Analyzing Text for PII
To detect PII entities in a text:
# Text to analyze
text = "Please reference your policy AU-12345678 for claims related to your vehicle registration XYZ123."
# Analyze the text
results = ally.analyze(text)
# Print the results
for result in results:
print(f"Entity: {result.entity_type}, Text: {result.text}, Score: {result.score}")
Output:
Entity: POLICY_NUMBER, Text: AU-12345678, Score: 0.85
Entity: VEHICLE_REGISTRATION, Text: XYZ123, Score: 0.7
Anonymizing Text
To anonymize the detected PII:
# Anonymize the text with specific operators for each entity type
anonymized = ally.anonymize(
text="Please reference your policy AU-12345678 for claims related to your vehicle registration XYZ123.",
operators={
"POLICY_NUMBER": "mask", # Replace with asterisks
"VEHICLE_REGISTRATION": "replace" # Replace with entity type
}
)
# Print the anonymized text
print(anonymized["text"])
Output:
Please reference your policy ********** for claims related to your vehicle registration <VEHICLE_REGISTRATION>.
Adding Custom Patterns
You can add your own patterns to detect additional entity types:
# Add a custom pattern with regex
ally.add_pattern({
"entity_type": "REFERENCE_CODE",
"patterns": [r"REF-\d{6}-[A-Z]{2}", r"Reference\s+#\d{6}"],
"context": ["reference", "code", "ref"],
"name": "Reference Code"
})
# Test the custom pattern
text = "Your reference code is REF-123456-AB for this inquiry."

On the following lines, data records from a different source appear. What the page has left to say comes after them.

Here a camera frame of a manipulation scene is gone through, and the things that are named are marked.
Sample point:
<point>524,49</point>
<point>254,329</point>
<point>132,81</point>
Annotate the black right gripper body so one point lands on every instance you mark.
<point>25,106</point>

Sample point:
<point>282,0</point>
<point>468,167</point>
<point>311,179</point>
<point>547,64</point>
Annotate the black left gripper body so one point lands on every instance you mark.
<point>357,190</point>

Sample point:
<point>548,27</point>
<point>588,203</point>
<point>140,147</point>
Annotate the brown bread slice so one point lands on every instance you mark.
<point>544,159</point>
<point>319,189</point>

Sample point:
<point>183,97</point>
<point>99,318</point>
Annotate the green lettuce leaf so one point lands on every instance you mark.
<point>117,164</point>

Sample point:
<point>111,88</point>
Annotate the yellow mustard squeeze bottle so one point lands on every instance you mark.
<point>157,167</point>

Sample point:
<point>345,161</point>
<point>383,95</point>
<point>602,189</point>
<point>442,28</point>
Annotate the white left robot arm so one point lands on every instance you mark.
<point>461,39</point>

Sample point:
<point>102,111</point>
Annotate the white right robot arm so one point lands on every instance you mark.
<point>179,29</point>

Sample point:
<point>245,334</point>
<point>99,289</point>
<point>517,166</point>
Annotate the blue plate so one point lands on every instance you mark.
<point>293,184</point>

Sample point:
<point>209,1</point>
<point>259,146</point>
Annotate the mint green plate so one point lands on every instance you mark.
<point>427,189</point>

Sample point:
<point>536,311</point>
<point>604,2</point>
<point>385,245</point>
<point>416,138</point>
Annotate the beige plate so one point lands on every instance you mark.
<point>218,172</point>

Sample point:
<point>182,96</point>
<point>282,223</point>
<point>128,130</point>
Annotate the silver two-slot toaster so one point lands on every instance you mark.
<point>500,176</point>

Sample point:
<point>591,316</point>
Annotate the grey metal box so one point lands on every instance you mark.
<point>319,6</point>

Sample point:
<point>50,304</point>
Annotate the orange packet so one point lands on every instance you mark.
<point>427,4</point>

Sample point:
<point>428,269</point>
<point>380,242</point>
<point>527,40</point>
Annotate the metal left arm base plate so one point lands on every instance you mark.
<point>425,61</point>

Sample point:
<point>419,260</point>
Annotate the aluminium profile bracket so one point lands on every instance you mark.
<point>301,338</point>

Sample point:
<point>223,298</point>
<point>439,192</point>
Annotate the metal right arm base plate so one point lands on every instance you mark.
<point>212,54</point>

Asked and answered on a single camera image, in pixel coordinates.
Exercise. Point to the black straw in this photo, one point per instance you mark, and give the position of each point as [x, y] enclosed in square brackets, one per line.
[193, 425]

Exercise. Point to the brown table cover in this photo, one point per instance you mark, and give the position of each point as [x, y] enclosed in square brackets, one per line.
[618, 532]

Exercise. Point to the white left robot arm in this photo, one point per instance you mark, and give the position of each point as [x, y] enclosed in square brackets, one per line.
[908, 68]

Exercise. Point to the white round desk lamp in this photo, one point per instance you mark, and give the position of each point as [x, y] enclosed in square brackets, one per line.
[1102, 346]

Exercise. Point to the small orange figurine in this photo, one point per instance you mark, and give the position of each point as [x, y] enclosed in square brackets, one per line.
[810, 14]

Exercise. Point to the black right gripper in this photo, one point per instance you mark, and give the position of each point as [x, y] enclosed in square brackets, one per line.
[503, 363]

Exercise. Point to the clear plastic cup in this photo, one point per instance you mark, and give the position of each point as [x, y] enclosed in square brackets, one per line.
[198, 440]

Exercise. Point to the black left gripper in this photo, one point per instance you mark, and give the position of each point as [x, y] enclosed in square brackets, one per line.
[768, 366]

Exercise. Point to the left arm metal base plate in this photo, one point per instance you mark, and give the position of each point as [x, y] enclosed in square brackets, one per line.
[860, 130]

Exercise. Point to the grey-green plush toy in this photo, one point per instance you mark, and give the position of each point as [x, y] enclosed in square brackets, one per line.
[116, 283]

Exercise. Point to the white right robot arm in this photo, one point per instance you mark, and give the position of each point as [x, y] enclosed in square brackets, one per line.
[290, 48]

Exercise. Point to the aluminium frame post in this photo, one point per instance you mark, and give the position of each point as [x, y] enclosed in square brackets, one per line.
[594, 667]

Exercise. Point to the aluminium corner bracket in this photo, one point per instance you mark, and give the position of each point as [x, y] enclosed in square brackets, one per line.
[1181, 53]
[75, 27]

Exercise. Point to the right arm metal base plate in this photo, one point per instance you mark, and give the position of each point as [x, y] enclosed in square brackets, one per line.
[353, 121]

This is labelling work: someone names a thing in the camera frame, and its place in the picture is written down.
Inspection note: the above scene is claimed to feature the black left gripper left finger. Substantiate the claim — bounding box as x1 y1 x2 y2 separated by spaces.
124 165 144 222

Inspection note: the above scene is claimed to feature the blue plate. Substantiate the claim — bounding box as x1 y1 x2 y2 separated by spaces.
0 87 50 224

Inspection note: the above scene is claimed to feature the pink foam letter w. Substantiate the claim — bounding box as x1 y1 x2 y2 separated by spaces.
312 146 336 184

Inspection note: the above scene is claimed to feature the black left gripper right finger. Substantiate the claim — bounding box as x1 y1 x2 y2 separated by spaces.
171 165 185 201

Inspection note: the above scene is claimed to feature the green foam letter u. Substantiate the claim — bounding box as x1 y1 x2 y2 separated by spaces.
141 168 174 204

results = ally.analyze(text)
for result in results:
print(f"Found {result.entity_type}: {result.text}")
Output:
Found REFERENCE_CODE: REF-123456-AB
Generating Patterns from Examples
Allyanonimiser can also generate patterns from example strings:
# Generate a pattern from examples
ally.create_pattern_from_examples(
entity_type="EMPLOYEE_ID",
examples=["EMP00123", "EMP45678", "EMP98765"],
context=["employee", "staff", "id"],
generalization_level="medium" # Options: none, low, medium, high
)
# Test the generated pattern
text = "Employee EMP12345 submitted the request."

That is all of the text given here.